In deze zaak heeft het gerechtshof Amsterdam op 3 september 2020 uitspraak gedaan in hoger beroep tegen een vonnis van de economische politierechter in de rechtbank Noord-Holland. De verdachte, geboren in 1950, had hoger beroep ingesteld tegen het vonnis van 23 november 2018, waarin hij was veroordeeld voor het verrichten van taxivervoer zonder taxameter. Tijdens de zitting op 20 augustus 2020 heeft het hof de vordering van de advocaat-generaal gehoord, die dezelfde straf als in eerste aanleg heeft gevorderd. Het hof heeft kennisgenomen van de argumenten van de verdachte en zijn raadsman, maar heeft besloten het vonnis te bevestigen, met de aantekening dat het hof de bewijsmiddelen verder zal uitwerken.

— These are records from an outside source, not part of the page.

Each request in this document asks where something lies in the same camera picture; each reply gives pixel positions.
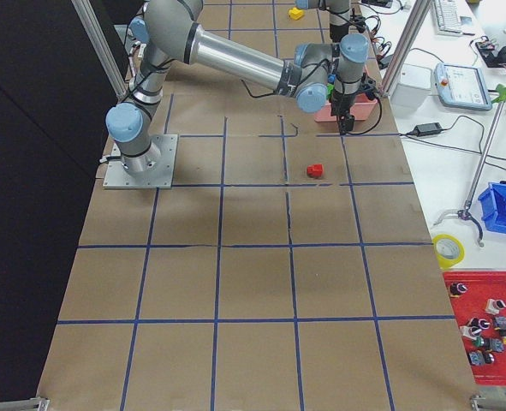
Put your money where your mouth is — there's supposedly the white device box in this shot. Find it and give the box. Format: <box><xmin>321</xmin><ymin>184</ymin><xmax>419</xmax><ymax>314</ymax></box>
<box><xmin>390</xmin><ymin>63</ymin><xmax>432</xmax><ymax>109</ymax></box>

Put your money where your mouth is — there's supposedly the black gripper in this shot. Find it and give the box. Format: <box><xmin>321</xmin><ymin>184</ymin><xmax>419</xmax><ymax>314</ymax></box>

De zaak kwam voort uit een incident op 6 april 2018, waarbij de verdachte werd staande gehouden door een verbalisant. De verbalisant constateerde dat de verdachte een taxi-bordje op zijn voertuig had, maar geen taxameter aanwezig was. De verdachte verklaarde dat hij contractvervoer verrichtte, maar kon geen schriftelijke overeenkomst overleggen. De getuigenverklaringen van de passagiers gaven aan dat zij geen prijs hadden afgesproken voor de rit. Het hof heeft de bewijsmiddelen, waaronder proces-verbaal en verklaringen van de verbalisant, in overweging genomen en heeft geoordeeld dat de verdachte zich schuldig heeft gemaakt aan het strafbare feit.
Het hof bevestigt het vonnis van de economische politierechter, waarbij de verdachte is veroordeeld voor het verrichten van taxivervoer zonder taxameter. Dit arrest is gewezen door de meervoudige strafkamer van het gerechtshof Amsterdam, waarin de rechters M. Jurgens, A.R.O. Mooy en R.D. van Heffen zitting hadden, en is uitgesproken op de openbare terechtzitting van 3 september 2020.